Cosa si siano detti gli americani e i Talebani non è dato sapere. Si tratta di colloqui preliminari, utili a capire se ci sono le condizioni per un negoziato vero e proprio. Per i Talebani si tratta comunque di un successo. In tutti i comunicati ufficiali dal 2001, hanno ripetuto il ritornello che avrebbero negoziato soltanto con Washington, il più importante e influente attore del conflitto, e non con Kabul, ritenuto subalterno al partner statunitense.

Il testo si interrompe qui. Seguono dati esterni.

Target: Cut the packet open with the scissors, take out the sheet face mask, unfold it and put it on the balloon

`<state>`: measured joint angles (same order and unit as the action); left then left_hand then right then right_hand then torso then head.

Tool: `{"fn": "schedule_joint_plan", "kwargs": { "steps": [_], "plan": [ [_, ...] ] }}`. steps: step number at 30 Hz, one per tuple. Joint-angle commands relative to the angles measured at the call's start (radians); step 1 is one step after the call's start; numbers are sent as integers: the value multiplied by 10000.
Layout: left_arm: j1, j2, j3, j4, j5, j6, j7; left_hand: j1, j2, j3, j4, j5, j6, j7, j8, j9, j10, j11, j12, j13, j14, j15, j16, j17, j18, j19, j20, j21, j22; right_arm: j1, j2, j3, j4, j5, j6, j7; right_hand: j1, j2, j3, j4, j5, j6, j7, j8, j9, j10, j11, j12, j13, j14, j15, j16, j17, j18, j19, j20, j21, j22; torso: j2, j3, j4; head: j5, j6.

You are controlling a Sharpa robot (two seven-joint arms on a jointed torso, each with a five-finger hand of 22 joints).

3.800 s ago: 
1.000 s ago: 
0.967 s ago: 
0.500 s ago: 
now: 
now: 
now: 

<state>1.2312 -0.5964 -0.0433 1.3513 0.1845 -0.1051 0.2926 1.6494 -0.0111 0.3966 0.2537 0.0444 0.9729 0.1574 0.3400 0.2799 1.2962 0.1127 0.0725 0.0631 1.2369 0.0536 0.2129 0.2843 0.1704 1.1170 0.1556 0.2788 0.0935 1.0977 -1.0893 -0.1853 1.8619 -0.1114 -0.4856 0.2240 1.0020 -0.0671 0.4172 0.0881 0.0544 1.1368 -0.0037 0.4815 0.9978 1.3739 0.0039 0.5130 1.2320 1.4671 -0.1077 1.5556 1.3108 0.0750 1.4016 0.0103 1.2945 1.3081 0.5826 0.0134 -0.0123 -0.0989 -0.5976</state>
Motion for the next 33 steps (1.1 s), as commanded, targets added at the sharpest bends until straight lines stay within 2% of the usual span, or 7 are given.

Il 16 giugno, durante l’eccezionale tregua di tre giorni di cui abbiamo scritto qui, hanno ottenuto un secondo successo: il segretario di Stato Usa, Mike Pompeo, ha dichiarato di essere pronto a negoziare anche la presenza delle truppe straniere nel Paese, questione centrale per i barbuti. Per loro, prima di parlare con il governo ora presieduto da Ashraf Ghani, principale artefice della tregua di tre giorni, occorre mettere in chiaro con gli americani queste due questioni: il ritiro delle truppe e il riconoscimento dell’Ufficio politico come organo di rappresentanza ufficiale. Aspirano, dunque, a un accordo come quello raggiunto a Ginevra nel 1988 tra gli afghani e i sovietici che allora occupavano il Paese.
Fin qui, l’amministrazione Trump potrebbe anche spingersi. Ma il presidente Usa resta un interlocutore difficile, incoerente, imprevedibile, mentre i Talebani cercano certezze. Anche Ashraf Ghani, il tecnocrate alla guida del governo di unità nazionale fortemente voluto dall’allora segretario di Stato Usa John Kerry, ha bisogno del sostegno di Trump ma ne teme le politiche intermittenti.
Ghani sa che affinché i Talebani accettino di parlare con i suoi emissari prima devono farlo con gli americani ma ha paura di essere tagliato fuori dai negoziati. Questo nonostante i suoi rapporti siano ancora buoni con Washington, a differenza di quelli del suo predecessore, Hamid Karzai, che durante l’ultimo mandato aveva fatto dell’anti-americanismo una sorta di bandiera politica per rifarsi dalla precedente subalternità atlantica.
Rimane, poi, almeno un’altra questione, più centrale delle altre. Per ottenere la fine del conflitto non basta che i Talebani parlino e trovino un accordo con Washington e Kabul, serve un accordo regionale, come ha spiegato bene nei giorni scorsi Barnett Rubin, tra i più autorevoli conoscitori del Paese.
Per ora questo accordo non c’è. Lo dimostra la dichiarazione del 16 luglio con cui Mosca ha detto di voler invitare al tavolo negoziale i Talebani prima dell’estate, dando seguito a una serie di colloqui inaugurati nel dicembre 2016 che includevano Cina, India, Iran e Pakistan, oltre ai russi, organizzatori dei colloqui. La notizia non è stata presa bene a Washington, dove si ritiene che l’unico processo negoziale legittimo sia quello guidato dagli Stati Uniti in accordo con il governo di Kabul.
Affinché sia realmente efficace, la strategia diplomatica americana dovrà però passare per il consenso regionale. La fine della guerra dipende dal tempo che Trump impiegherà a comprendere che, per uscire dal pantano afghano, Washington nella regione ha bisogno di alleati e non di nemici.